The chamber floor was now a treacherous sea of rubber and string. Partygoers still poured from every corridor, but their numbers no longer mattered as much as the psychological weight pressing down from above.
Partygoer 0 remained untouched at the exact center of the arena, white suit pristine, microphone resting lightly against its shoulder. Its aristocratic grin widened slowly, deliberately, until the expression seemed to stretch beyond the limits of its face.
It raised its free hand and snapped its fingers once.
The balloon rain parted like theater curtains.
From the darkness above, a dozen severed heads descended on thin, invisible strings—floating down gently, almost gracefully, as though part of some macabre mobile. They rotated slowly in the strobing lights, faces frozen in the same serene, involuntary smiles that had claimed them in the outpost.
Elias. Reyes. Mara. Lin. The three other operatives whose names Daniel had never learned. And at the front of the grisly display, Vannia's parents—still holding hands even in death, their heads turning in perfect sync.
The heads hung at eye level, strings tethered to nothing, bobbing softly amid the falling balloons like obscene party decorations.
Partygoer 0 smiled wider, voice warm and affectionate as it spoke into the microphone.
"Behold the guests of honor. They arrived early, so I prepared them especially for you."
It gestured with the microphone as though presenting a centerpiece.
"Every smile you see was their final expression. No pain. Only joy. They are smiling still—inside the everlasting party. I thought you might like to see them one last time before you join them."
Vannia froze mid-strike. A balloon burst beside her, but she didn't react. Her eyes locked on her parents' heads. The silver shimmer around her knife flickered, then surged violently.
"No…" The word tore out of her, raw and broken.
Partygoer 0 tilted its head, feigning sympathy.
"Does it hurt? Good. Pain is simply the prelude to acceptance. Soon you will understand that this is mercy. No more running. No more loss. Only the party."
Daniel stepped forward, pipe raised in a high guard, body positioned to block Vannia's direct line of sight.
"Psychological warfare," he stated flatly, voice steady despite the horror. "It wants you unbalanced."
Vannia's breathing came in sharp, ragged bursts. Tears cut clean lines through the glitter and ichor on her face, but her grip on the knife tightened until her knuckles whitened.

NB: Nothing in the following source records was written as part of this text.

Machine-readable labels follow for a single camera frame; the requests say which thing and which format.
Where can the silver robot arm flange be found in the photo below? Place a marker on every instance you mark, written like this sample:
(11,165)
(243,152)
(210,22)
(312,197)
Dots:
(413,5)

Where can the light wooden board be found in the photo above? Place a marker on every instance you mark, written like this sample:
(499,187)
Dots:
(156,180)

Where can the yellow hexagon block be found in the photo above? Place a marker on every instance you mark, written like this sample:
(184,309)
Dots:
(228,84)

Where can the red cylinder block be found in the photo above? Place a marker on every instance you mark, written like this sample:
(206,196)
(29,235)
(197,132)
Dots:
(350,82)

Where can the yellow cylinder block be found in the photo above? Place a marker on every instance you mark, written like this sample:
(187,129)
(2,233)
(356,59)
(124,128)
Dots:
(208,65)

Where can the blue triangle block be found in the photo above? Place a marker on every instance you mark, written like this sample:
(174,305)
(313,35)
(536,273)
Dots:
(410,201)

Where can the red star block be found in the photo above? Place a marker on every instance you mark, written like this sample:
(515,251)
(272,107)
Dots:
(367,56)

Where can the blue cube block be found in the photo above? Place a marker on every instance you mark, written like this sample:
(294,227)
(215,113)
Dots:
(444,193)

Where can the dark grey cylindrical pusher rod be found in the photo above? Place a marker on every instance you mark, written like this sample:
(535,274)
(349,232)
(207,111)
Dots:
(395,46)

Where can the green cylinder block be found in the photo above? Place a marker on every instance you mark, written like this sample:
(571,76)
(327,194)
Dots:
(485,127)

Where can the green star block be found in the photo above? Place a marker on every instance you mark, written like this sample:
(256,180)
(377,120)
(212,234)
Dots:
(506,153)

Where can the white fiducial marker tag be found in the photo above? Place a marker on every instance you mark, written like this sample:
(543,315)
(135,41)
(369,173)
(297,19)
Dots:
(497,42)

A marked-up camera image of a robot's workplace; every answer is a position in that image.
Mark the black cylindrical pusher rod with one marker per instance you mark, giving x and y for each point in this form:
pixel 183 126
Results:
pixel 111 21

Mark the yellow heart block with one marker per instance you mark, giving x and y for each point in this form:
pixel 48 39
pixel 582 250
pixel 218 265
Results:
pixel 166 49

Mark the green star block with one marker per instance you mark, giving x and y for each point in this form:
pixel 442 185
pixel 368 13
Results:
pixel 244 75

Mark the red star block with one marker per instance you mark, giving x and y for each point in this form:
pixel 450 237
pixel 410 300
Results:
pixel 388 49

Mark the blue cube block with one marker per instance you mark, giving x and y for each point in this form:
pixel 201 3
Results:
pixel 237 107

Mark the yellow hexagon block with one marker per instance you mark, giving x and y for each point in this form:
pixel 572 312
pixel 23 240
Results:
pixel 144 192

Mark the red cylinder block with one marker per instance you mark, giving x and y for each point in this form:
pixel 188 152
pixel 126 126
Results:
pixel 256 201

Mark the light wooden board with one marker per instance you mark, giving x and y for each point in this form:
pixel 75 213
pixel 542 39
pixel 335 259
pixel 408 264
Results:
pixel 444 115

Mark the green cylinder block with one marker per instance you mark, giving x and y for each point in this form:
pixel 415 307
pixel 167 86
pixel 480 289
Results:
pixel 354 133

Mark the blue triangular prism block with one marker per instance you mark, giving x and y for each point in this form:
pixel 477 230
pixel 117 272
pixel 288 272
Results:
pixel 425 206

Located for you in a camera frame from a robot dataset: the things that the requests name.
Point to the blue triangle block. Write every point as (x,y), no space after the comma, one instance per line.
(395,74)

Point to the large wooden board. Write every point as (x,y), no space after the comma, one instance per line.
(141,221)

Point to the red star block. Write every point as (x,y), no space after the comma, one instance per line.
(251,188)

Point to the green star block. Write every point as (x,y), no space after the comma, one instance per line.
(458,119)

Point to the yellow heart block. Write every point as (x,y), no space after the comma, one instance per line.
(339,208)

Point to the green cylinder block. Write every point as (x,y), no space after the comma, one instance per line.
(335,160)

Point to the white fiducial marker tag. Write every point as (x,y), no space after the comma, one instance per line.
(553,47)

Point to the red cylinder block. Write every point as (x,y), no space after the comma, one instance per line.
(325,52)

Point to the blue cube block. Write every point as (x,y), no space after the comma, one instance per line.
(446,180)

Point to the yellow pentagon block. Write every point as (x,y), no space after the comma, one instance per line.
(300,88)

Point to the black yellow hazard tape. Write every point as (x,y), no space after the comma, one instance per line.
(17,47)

"They were alive," she whispered. "They were waiting for me."
Partygoer 0 chuckled softly, the sound amplified until it drowned the falling balloons.
"And now they wait for you inside the celebration. Come. Pop one more balloon. Join the family."
The floating heads rotated slowly, their smiles catching the strobing lights in grotesque flashes. One of Elias's eyes seemed to follow Daniel's movement.
The Partygoer ranks surged again, emboldened by the display, claws reaching through the balloon rain.
Daniel activated Blight Aura at maximum radius. Violet haze clashed violently with the multicolored downpour, turning dozens of balloons to ash mid-air.
"Vannia," he said without looking back, voice low and urgent. "He wants you to break. Don't give him the satisfaction. Channel it."
Vannia's silver shimmer exploded outward in a ring of light. Echo of the Lost hit its peak.
She screamed—short, primal, filled with every ounce of grief and rage—and lunged past Daniel straight toward Partygoer 0.
The heads continued to bob gently overhead like grisly lanterns.
The everlasting party had just shown its most personal invitation yet.
And the second movement of the symphony had become something far darker.